The Comedic Female Gargoyle was one of the talking gargoyles in Hogwarts School of Witchcraft and Wizardry. It was located on a stairwell on the third floor of the castle, just outside the Defence Against the Dark Arts Classroom. It loved to tell jokes to anyone who would listen. By the 1996–1997 school year, the gargoyle had been removed from this area of the castle.

During the 1995–1996 school year, Professor Binns assigned his fifth year students the task of listing five talking gargoyles as a homework assignment. Harry Potter located the gargoyles as a favour to Dean Thomas so that he could attend the first meeting of Dumbledore's Army in the Room of Requirement.

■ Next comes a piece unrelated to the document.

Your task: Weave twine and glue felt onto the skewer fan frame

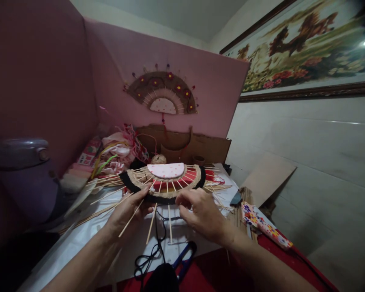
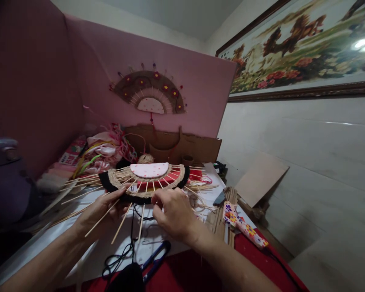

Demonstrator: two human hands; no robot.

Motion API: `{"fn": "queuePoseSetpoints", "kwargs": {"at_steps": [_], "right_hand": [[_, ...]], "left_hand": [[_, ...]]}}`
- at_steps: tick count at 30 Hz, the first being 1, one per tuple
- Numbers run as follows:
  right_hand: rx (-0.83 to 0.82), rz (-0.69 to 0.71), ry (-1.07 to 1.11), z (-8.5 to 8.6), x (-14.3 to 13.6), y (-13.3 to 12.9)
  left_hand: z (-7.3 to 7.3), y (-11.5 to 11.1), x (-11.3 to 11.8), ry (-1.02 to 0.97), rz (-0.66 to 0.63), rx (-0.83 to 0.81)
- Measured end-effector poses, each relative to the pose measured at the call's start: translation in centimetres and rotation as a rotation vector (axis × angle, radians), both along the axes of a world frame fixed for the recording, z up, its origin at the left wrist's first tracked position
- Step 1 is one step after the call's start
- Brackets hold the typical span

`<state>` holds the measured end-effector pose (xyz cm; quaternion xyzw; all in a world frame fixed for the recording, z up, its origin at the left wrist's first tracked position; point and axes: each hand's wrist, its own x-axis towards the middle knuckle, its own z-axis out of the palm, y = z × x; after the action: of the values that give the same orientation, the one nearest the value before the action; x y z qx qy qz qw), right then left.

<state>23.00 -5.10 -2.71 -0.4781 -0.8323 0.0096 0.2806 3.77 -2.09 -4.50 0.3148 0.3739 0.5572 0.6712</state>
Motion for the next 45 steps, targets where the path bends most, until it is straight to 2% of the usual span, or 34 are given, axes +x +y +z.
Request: {"fn": "queuePoseSetpoints", "kwargs": {"at_steps": [3, 6, 12, 18, 21, 25, 28, 34, 41, 45], "right_hand": [[-0.008, -0.014, -0.192, 0.2, 0.2, 0.6], [-0.002, -0.015, -0.262, 0.4, 0.1, 0.8], [0.043, 0.097, -0.163, 1.1, -1.2, 1.4], [0.041, 0.161, -0.121, 1.4, -2.0, 2.3], [0.031, 0.16, -0.066, 2.1, -1.6, 2.7], [-0.021, 0.096, 0.111, 2.8, -0.4, 3.5], [-0.103, 0.092, 0.17, 2.5, 0.4, 3.9], [-0.15, 0.092, 0.092, 1.2, 0.3, 3.3], [0.004, 0.169, -0.079, 1.3, -0.5, 2.6], [0.076, 0.164, -0.175, 1.5, -0.8, 2.4]], "left_hand": [[-0.6, -0.2, 0.4, 0.041, 0.045, -0.057], [-1.2, -0.6, 1.0, 0.042, 0.042, -0.1], [-1.2, -1.4, 1.8, -0.104, -0.034, -0.072], [-1.2, -1.5, 1.5, -0.198, -0.043, -0.034], [-1.4, -1.5, 1.6, -0.178, -0.048, -0.043], [-1.6, -1.5, 1.7, -0.145, -0.024, -0.079], [-1.5, -1.5, 1.8, -0.129, -0.007, -0.107], [-1.1, -1.8, 2.0, -0.134, -0.024, -0.13], [-1.2, -2.2, 2.3, -0.167, -0.064, -0.013], [-1.6, -2.4, 2.6, -0.146, -0.087, 0.132]]}}
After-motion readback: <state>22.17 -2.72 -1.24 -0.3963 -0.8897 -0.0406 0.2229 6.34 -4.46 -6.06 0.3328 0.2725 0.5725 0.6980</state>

Like the others, casting Incendio on the gargoyle would cause it to breathe fire.

Behind the scenes

"Did you hear about the Squib who won a million Galleons and asked for it all in small change? Yeah... he was completely Knuts!"
—Conversation 1[src]
"How many house-elves does it take to feed a dragon? That depends how hungry it is!"
—Conversation 2[src]
"Ere, 'ere. Why did the wizard take 'is 'ousekeeper jogging with 'im? 'Cos it was good for 'is elf!"
—Conversation 3[src]
"How many Slytherins does it take to feed a Hippogriff? Ten. One to feed it, and nine to say that 'with their father's connections at the Ministry they could've fed it faster'."